My Recipe: THAI YELLOW CURRY LONG BEANS & PORK serves 4 – 6
1 – 2 lbs of fresh long beans, washed, trimmed, and cut into 2” pieces
½ lb ground pork or fine minced roast pork
1 t finely minced ginger
1 – 2 garlic cloves, finely minced
1 – 2 T Thai yellow curry paste (Mae Ploy is my preferred brand)
2 t sugar
1 c coconut milk
2 T soy sauce
1 t fish sauce (Tiparos is my preferred brand)
3 T peanut, canola, or vegetable oil; not olive oil
1 Thai bird chili, optional
4 – 6 T roasted chopped peanuts, optional
2 – 3 scallions, finely minced
1 – 6 c steamed long grain brown rice
Combine yellow curry paste, sugar, coconut milk, and soy sauce until thoroughly combined and smooth; drop in Thai bird chili, if using; set aside
Stir-frying is a quick process. Make sure to have everything prepped and ready to go before you drop the first ingredient into the pan.

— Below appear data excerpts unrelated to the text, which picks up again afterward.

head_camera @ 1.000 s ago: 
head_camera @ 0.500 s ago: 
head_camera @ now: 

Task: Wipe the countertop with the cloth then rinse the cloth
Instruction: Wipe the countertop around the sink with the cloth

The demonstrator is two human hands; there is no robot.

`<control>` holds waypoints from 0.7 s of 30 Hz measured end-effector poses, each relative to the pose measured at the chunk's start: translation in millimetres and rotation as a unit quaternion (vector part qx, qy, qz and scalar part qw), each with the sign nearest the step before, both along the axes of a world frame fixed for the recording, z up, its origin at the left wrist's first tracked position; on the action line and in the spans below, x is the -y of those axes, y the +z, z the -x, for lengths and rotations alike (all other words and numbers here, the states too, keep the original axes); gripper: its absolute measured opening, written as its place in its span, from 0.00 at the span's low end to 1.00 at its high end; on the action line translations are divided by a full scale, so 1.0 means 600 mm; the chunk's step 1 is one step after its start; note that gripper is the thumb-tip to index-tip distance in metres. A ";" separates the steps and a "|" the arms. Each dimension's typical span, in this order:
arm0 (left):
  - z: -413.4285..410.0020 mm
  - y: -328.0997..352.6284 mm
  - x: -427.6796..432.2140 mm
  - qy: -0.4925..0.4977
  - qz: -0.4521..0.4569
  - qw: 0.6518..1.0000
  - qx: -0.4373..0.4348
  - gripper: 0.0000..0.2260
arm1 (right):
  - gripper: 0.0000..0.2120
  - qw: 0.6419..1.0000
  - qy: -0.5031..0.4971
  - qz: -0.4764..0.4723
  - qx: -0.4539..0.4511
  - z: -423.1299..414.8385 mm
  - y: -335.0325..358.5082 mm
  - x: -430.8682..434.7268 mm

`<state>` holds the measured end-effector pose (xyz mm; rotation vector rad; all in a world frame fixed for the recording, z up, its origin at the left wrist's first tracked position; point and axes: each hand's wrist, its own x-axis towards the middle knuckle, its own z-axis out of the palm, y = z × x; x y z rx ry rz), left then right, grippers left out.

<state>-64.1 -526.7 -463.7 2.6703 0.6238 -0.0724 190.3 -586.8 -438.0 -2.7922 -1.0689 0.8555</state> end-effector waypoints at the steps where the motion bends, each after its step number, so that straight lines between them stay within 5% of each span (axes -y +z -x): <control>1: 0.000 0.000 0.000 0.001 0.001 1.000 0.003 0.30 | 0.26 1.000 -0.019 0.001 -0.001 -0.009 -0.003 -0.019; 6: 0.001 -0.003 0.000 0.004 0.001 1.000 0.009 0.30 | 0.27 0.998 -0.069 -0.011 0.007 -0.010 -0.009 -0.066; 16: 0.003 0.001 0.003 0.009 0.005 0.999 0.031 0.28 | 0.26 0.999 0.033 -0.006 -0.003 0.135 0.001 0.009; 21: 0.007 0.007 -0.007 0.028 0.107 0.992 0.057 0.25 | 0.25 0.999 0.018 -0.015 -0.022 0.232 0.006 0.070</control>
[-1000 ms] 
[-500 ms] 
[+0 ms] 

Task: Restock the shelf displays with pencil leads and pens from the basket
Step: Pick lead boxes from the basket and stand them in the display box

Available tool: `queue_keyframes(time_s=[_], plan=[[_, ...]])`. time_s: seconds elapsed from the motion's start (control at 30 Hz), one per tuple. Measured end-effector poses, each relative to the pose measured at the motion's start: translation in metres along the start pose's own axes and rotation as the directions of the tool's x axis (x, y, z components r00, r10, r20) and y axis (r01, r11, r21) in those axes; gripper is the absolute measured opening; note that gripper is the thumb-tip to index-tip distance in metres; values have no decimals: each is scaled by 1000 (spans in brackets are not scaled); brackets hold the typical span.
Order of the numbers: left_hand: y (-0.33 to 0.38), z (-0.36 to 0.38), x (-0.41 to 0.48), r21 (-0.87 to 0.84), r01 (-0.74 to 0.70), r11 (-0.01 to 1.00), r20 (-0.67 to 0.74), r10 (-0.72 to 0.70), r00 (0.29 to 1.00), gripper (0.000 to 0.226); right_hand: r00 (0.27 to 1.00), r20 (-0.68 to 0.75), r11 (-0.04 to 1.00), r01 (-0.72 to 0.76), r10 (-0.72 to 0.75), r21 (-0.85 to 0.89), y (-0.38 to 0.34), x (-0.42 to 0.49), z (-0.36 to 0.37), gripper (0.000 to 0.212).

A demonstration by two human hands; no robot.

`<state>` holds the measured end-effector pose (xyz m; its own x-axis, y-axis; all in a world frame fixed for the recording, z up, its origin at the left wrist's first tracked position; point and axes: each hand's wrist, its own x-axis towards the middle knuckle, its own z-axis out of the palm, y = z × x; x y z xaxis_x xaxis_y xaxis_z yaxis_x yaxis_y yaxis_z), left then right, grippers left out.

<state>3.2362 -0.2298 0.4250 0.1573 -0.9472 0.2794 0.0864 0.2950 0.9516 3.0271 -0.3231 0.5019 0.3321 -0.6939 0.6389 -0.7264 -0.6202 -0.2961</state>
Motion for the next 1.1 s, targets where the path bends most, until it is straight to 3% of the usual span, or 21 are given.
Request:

Heat a wok or large sauté pan with curved sides over high heat; add 1 T of oil; add garlic and ginger and fry for a minute stirring constantly to avoid burning the garlic
Add minced raw or cooked pork and stir fry for another two minutes or until the raw pork is cooked through; remove pork from the pan and set aside
Return work to high heat and add remaining tablespoons of oil; add long beans and stir-fry long beans until they begin to shrivel about 5 – 7 minutes; remove beans from pan and set aside
Add Thai yellow curry paste – coconut milk mixture to the pan; bring to a boil and allow the mixture to reduce by half; return the pork and the long beans back to the pan; add finely minced green onions and cook for another minute; remove from heat
Remove Thai bird chili; serve over steamed brown rice, garnished with chopped roasted peanuts
My Recipe: HOT-PICKLED MUSTARD LONG BEANS serves 4 – 6
1 – 2 lbs fresh long beans, washed, trimmed, and cut into 2” pieces
2 T vegetable oil
4 T apple cider vinegar
2 T Dijon mustard
1 T whole grain mustard
1 – 2 t sugar
1 medium red onion, sliced very thin
1 T kosher salt, plus additional salt for blanching long beans
1 t cracked black pepper
Water, for boiling
Bring large pot of water to a boil; add salt; add long beans; boil for a minute; drain; and rinse under cold water
Heat a sauté pan over medium-high heat; add vegetable oil and red onion; sauté until onions begin to soften, about 2 minutes
Add apple cider vinegar, Dijon mustard, whole grain mustard, and sugar; bring to a boil
Add blanched long beans and cook for a minute; season with kosher salt and cracked black pepper; remove from heat
Serve with simply grilled or broiled steaks, pork chops, or chicken
The faithful production of the long beans makes it somewhat bittersweet for me to remove the plants from my garden; but they have reached the end of their growing cycle. The vine and leaf production has slowed down considerably and those delicate flowers heralding in new long beans are fewer and fewer each morning. The long beans are growing slower as well. I am letting a few of the beans go as long as they can on the vine, getting thicker and dried out on the outside while the bean inside becomes very plump. I will shell these beans, allow them to naturally dry out, and use them for next year.
Next year, we plan to put the plants at the base of our larger garden trellis that is over six feet tall. The vines will undoubtedly cover the entire trellis, covering it in pretty flowers, and long beans will hang over our heads before filling our stomachs.
always in good T.A.S.T.E – cause you gottatastethis!